To explore the relationship between neuronal abundance and clinical performance, we collected several cardiac function indicators for analysis (S1c Fig). We found that the percentage of neuronal cells did not exhibit significant correlations with clinical features (S1d Fig). However, patients with preserved ejection fraction (left ventricular ejection fraction [LVEF] > 50%) showed a higher proportion of neuronal cells compared to those with reduced ejection fraction (LVEF < 50%) (S1e Fig). Additionally, we found strong heterogeneity within neurons by performing unsupervised clustering on 11,026 neuronal cells (S1f Fig). In this case, neuronal cells were clustered into ten clusters with distinct spatial boundaries (S1g Fig). In conclusion, the results demonstrate that specific characteristics among neuronal subsets are worthy of further exploration in heart failure.
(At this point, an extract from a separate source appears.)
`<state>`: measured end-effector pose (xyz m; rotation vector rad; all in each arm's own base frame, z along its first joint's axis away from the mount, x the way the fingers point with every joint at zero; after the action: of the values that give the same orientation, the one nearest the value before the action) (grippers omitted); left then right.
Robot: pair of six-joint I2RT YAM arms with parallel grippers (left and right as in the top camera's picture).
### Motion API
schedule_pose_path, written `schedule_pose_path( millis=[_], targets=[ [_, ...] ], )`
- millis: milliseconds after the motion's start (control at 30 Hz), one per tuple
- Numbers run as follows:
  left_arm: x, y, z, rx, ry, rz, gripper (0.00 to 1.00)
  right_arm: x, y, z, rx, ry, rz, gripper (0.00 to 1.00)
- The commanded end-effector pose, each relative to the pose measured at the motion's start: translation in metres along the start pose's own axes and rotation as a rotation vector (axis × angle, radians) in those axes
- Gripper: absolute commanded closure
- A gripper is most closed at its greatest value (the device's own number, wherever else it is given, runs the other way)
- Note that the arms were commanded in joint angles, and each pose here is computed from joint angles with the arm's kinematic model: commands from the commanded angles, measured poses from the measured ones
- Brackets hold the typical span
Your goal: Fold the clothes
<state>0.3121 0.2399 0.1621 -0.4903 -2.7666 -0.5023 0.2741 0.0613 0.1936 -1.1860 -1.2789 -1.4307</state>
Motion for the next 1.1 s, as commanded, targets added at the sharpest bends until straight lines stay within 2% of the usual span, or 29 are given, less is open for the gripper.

Depicting the properties of neuronal subsets in the pathogenesis of heart failure

Based on the neuronal subsets identified above, we further characterized their differences by comparing their compositions and molecular features in the heart. At first, we identified a set of cluster-specific marker genes by detecting significant differential expression within each cluster relative to all remaining clusters (logFC > 0.25, BH-adjusted P-value < 0.05). Subsequently, neuronal subsets were annotated by selecting a representative marker with high relative abundance from the top five differential expression genes (Fig 2a). This analysis determined ten distinct neuronal subsets, including N1-XKR4 (cluster 0), N2-OGFRL1 (cluster 1), N3-ACSM3 (cluster 2), N4-ALK (cluster 3), N5-FGF12 (cluster 4), N6-IL34 (cluster 5), N7-RUNX2 (cluster 6), N8-VWF (cluster 7), N9-CARMN (cluster 8), N10-CD163 (cluster 9) (Fig 2b). Compared with the normal heart, we observed that the failing heart exhibited a higher proportion of N1-XKR4 and N4-ALK subsets, and a lower proportion of N2-OGFRL1 subset (Fig 2c). We observed a significant increase in the proportion of N4-ALK subset, accompanied by a decrease in N2-OGFRL1 and N5-FGF12 subsets in heart failure patients compared to healthy controls (Fig 2d). Subsequently, we validated the identified neuronal subsets using an independent snRNA-seq dataset, SCP1303 [26], comprising samples from 11 DCM patients, 15 HCM patients, and 16 healthy donors (S1 Table and S2a-c Fig). After cell type annotation, extracting neuronal cells, and performing unsupervised clustering, we acquired six neuronal clusters (S2d Fig). We then identified differentially expressed genes for each cluster and calculated the similarity of paired clusters between the integrated map and SCP1303 cohort based on their overlapped marker genes (S2e Fig). The result displayed N1-XKR4 and Cluster 0, N2-OGFRL1 and Cluster 1, N4-ALK and Cluster 2 harbored the significantly largest number of overlapping marker genes, respectively (Fig 2e). Correspondingly, the enrichment scores of marker genes, derived from N1-XKR4, N2-OGFRL1, and N4-ALK, tended to be higher in their corresponding clusters in SCP1303 dataset (Fig 2f). Marker genes XKR4 (N1-XKR4), HIF3A (N2-OGFRL1), and LRRC4C (N4-ALK) were highly expressed in Cluster 0, Cluster 1, and Cluster 2, respectively (Fig 2g). Collectively, these results validated the reproducibility of N1-XKR4, N2-OGFRL1, and N4-ALK, which were the focus of subsequent analysis.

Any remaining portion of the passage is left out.